What actually makes bike storage secure? Is it two-tier racks or Sheffield stands? Private access? CCTV? Guard dogs?
It’s one of the top concerns for most cyclists: keeping their bicycle safe from theft. That isn’t particularly surprising considering the value of many modern high-end bikes, coupled with the popularity of pricey e-bikes.
The question for bike storage is what constitutes the right level of security. Whether it’s including the right variety of bike racks, or housing those racks in a gated compound, through to lockers, lighting and CCTV, let’s take a closer look at secure bike storage.
Bike racks and stands
A couple of decades ago, most bicycles looked more or less the same. That’s no longer the case.
You’ll now find cargo bikes, adapted bicycles and tricycles, folding bikes, full-suspension mountain bikes, e-bikes and more on city streets and country lanes.
That means that to lock a bike securely, you’ll need the right rack or stand. For example, a disabled person won’t be able to lock their adapted bicycle in a two-tier rack or a vertical wall rack.
Different racks and stands are required for different bikes, and there is no one size fits all. Having a range of racks or stands in a cycle parking storage will mean you can cater for everyone – consider including a wider spaced Sheffield stand reserved for disabled access, for instance.
Having that mixture of parking solutions means you can still maximise capacity while giving everyone somewhere to securely lock their bike.
From there, it’s a case of locking the frame and wheels securely to the locking point. The rack in itself can’t necessarily offer more security than your lock. But, there are many ways of housing and monitoring the racks to add further protection.
Gated shelters and cycle hubs
This is where gated compounds and secure shelters come in. When cycle parking is outside, you can add gates. Our timber Cubic shelter, for example, is a modular system for either open, or closed shelters.
The advantage of internal cycle stores is granting access to employees only, or having extra doors. With an enclosed gated shelter, keypad accessibility replicates that level of security.
At train stations, outside public buildings, or at places of work, glass cycle hubs are arguably an even more attractive way of storing bikes. Personal keycard access can be given out to those with membership, and custom branding is a great way to welcome cyclists.
Lockers and hangars
For individual bikes, lockers are often the most secure way of storing a bike. Usually seen at large residential blocks, or in private gardens, they more often than not constitute home bike storage.

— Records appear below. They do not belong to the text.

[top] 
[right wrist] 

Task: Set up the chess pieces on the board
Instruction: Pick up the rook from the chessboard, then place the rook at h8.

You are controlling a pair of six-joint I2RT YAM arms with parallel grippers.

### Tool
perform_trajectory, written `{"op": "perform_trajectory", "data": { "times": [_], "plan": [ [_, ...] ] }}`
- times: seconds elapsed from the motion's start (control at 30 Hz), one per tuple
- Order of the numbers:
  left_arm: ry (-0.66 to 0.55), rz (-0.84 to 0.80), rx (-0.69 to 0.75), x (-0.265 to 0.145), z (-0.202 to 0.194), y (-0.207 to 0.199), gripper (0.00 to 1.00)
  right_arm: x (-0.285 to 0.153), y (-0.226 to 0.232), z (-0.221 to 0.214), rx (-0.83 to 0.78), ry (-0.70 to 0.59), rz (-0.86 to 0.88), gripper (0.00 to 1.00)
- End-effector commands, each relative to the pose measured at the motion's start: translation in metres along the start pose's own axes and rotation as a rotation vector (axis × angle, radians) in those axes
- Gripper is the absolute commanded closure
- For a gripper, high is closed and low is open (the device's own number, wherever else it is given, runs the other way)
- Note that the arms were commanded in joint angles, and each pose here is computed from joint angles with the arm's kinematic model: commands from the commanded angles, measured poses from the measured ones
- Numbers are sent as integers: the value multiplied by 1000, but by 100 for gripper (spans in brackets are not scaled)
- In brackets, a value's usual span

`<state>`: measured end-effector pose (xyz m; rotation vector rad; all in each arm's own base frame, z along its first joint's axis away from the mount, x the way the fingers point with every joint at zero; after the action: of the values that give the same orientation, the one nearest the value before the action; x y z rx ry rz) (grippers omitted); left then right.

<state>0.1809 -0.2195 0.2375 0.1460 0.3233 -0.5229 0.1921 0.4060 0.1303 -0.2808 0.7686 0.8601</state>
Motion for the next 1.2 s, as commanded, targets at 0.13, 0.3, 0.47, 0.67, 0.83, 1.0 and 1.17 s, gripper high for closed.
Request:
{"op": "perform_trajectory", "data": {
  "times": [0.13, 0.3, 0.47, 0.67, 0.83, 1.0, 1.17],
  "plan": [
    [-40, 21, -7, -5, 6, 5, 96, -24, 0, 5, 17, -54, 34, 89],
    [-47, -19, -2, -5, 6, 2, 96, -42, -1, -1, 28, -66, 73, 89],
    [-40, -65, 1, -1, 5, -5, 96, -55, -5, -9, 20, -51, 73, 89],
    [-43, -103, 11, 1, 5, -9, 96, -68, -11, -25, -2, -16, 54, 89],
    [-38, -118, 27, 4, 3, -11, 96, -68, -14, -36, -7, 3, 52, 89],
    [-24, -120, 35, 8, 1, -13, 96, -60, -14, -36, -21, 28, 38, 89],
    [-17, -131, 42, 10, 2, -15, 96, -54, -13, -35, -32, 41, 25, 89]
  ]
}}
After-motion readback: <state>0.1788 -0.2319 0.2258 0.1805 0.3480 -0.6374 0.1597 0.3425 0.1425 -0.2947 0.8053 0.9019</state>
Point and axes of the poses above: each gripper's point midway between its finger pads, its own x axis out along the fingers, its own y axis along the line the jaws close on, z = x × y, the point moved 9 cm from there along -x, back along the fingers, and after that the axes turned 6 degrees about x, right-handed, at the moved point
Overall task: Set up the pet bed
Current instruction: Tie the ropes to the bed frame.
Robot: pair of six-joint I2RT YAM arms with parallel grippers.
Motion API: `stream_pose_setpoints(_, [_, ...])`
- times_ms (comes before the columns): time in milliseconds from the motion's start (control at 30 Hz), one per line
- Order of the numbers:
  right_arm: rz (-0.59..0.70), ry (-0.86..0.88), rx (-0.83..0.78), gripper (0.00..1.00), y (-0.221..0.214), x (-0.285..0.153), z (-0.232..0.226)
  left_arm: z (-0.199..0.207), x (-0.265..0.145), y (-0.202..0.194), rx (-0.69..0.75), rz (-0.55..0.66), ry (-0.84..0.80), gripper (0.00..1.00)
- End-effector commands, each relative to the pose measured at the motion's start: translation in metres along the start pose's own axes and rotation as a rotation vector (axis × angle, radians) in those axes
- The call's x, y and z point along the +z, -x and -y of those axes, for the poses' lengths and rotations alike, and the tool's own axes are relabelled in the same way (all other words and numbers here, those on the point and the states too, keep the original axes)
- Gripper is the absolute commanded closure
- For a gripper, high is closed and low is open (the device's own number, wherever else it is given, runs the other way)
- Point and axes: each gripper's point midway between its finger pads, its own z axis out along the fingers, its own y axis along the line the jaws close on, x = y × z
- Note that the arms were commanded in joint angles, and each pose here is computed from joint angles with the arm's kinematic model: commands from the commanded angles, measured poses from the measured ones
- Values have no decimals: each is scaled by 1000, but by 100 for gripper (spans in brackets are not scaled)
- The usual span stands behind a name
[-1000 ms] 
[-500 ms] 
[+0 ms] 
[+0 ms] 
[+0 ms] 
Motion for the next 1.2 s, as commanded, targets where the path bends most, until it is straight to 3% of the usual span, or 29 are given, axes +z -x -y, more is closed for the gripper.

But while they’re unsuitable for on-street storage, or any high-density parking, they can be supplied as part of a wider cycle store. Having them for more expensive bike owners to rent gives a valuable option for some cyclists.
Street-side hangars are a clever solution for flat blocks without space for indoor bike storage. Usually council run, they give each member of the block individual key access. They could also be used for businesses with small teams, either in industrial parks or smaller towns.
CCTV and lighting
Complimenting the physical security provided by shelters, cycle stores and locks, making sure the correct additional facilities are in place will make a big difference to security.
CCTV is a deterrent for thieves, and a reassurance for cyclists. Units are often small and easy to fit to the most basic of shelters.
Lighting also has the two-fold benefit of aiding cyclists through the winter and at night, as well as another way to prevent bicycle thieves.